[Available data — start]

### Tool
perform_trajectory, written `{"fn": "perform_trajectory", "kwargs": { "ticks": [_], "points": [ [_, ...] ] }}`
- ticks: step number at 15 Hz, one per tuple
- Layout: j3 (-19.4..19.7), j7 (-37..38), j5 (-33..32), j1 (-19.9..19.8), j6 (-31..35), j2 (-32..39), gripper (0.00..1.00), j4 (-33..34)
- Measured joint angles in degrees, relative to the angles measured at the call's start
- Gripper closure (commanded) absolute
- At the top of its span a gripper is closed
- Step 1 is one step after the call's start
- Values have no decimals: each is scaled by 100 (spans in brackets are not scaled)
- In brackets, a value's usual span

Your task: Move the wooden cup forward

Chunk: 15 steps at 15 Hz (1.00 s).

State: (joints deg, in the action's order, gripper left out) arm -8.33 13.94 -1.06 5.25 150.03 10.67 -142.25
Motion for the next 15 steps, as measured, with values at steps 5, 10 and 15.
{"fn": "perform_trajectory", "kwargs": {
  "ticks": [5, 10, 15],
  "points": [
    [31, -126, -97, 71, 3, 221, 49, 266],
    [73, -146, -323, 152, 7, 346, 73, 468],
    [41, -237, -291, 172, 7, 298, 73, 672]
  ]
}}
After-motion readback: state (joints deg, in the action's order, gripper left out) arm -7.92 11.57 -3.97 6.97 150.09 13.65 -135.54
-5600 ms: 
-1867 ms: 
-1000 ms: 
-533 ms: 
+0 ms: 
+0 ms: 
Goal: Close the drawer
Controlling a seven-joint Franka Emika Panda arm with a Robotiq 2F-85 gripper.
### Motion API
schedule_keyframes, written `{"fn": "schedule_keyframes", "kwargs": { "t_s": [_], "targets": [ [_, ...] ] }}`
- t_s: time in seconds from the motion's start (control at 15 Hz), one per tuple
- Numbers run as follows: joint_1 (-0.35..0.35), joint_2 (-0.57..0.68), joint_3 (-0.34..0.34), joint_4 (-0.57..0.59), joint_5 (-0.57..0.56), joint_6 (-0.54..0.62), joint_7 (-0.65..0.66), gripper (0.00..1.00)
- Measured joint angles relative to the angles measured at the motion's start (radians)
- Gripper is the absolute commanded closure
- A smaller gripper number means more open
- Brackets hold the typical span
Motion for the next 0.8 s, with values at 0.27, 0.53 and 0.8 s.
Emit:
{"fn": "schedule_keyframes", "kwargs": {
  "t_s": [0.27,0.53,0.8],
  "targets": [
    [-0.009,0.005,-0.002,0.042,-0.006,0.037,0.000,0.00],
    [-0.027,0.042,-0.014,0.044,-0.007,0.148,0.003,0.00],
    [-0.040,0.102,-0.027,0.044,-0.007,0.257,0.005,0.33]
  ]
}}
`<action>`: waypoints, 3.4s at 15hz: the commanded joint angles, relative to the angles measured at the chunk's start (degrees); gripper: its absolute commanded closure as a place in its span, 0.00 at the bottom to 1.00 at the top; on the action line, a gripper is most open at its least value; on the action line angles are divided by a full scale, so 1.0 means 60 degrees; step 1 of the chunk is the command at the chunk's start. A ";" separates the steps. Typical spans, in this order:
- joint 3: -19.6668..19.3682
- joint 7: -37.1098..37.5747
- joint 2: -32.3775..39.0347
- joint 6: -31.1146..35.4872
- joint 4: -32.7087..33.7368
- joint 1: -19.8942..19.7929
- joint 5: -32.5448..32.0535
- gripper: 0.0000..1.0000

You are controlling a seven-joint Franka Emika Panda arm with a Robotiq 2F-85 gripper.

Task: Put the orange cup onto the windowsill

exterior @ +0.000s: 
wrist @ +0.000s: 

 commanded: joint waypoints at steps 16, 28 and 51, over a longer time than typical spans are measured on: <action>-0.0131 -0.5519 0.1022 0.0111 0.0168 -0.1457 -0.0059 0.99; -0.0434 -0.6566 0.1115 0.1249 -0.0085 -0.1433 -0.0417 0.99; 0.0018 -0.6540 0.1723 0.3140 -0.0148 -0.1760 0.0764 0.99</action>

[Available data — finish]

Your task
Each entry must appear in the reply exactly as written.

Exercise response
### Tool
perform_trajectory, written `{"fn": "perform_trajectory", "kwargs": { "ticks": [_], "points": [ [_, ...] ] }}`
- ticks: step number at 15 Hz, one per tuple
- Layout: j3 (-19.4..19.7), j7 (-37..38), j5 (-33..32), j1 (-19.9..19.8), j6 (-31..35), j2 (-32..39), gripper (0.00..1.00), j4 (-33..34)
- Measured joint angles in degrees, relative to the angles measured at the call's start
- Gripper closure (commanded) absolute
- At the top of its span a gripper is closed
- Step 1 is one step after the call's start
- Values have no decimals: each is scaled by 100 (spans in brackets are not scaled)
- In brackets, a value's usual span

Your task: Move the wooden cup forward

Chunk: 15 steps at 15 Hz (1.00 s).

State: (joints deg, in the action's order, gripper left out) arm -8.33 13.94 -1.06 5.25 150.03 10.67 -142.25
Motion for the next 15 steps, as measured, with values at steps 5, 10 and 15.
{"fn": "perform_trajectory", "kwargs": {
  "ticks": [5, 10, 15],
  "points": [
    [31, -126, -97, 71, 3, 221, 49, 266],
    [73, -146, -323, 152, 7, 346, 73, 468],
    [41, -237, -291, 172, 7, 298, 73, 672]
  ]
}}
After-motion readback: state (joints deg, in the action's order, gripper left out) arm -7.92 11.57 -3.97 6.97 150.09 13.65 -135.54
-5600 ms: 
-1867 ms: 
-1000 ms: 
-533 ms: 
+0 ms: 
+0 ms: 
Goal: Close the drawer
Controlling a seven-joint Franka Emika Panda arm with a Robotiq 2F-85 gripper.
### Motion API
schedule_keyframes, written `{"fn": "schedule_keyframes", "kwargs": { "t_s": [_], "targets": [ [_, ...] ] }}`
- t_s: time in seconds from the motion's start (control at 15 Hz), one per tuple
- Numbers run as follows: joint_1 (-0.35..0.35), joint_2 (-0.57..0.68), joint_3 (-0.34..0.34), joint_4 (-0.57..0.59), joint_5 (-0.57..0.56), joint_6 (-0.54..0.62), joint_7 (-0.65..0.66), gripper (0.00..1.00)
- Measured joint angles relative to the angles measured at the motion's start (radians)
- Gripper is the absolute commanded closure
- A smaller gripper number means more open
- Brackets hold the typical span
Motion for the next 0.8 s, with values at 0.27, 0.53 and 0.8 s.
Emit:
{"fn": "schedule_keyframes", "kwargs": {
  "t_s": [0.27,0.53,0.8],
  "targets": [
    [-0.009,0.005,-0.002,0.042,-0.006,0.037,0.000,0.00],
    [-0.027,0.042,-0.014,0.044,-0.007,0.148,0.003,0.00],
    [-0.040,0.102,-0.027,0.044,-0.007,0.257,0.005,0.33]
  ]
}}
`<action>`: waypoints, 3.4s at 15hz: the commanded joint angles, relative to the angles measured at the chunk's start (degrees); gripper: its absolute commanded closure as a place in its span, 0.00 at the bottom to 1.00 at the top; on the action line, a gripper is most open at its least value; on the action line angles are divided by a full scale, so 1.0 means 60 degrees; step 1 of the chunk is the command at the chunk's start. A ";" separates the steps. Typical spans, in this order:
- joint 3: -19.6668..19.3682
- joint 7: -37.1098..37.5747
- joint 2: -32.3775..39.0347
- joint 6: -31.1146..35.4872
- joint 4: -32.7087..33.7368
- joint 1: -19.8942..19.7929
- joint 5: -32.5448..32.0535
- gripper: 0.0000..1.0000

You are controlling a seven-joint Franka Emika Panda arm with a Robotiq 2F-85 gripper.

Task: Put the orange cup onto the windowsill

exterior @ +0.000s: 
wrist @ +0.000s: 

 commanded: joint waypoints at steps 16, 28 and 51, over a longer time than typical spans are measured on: <action>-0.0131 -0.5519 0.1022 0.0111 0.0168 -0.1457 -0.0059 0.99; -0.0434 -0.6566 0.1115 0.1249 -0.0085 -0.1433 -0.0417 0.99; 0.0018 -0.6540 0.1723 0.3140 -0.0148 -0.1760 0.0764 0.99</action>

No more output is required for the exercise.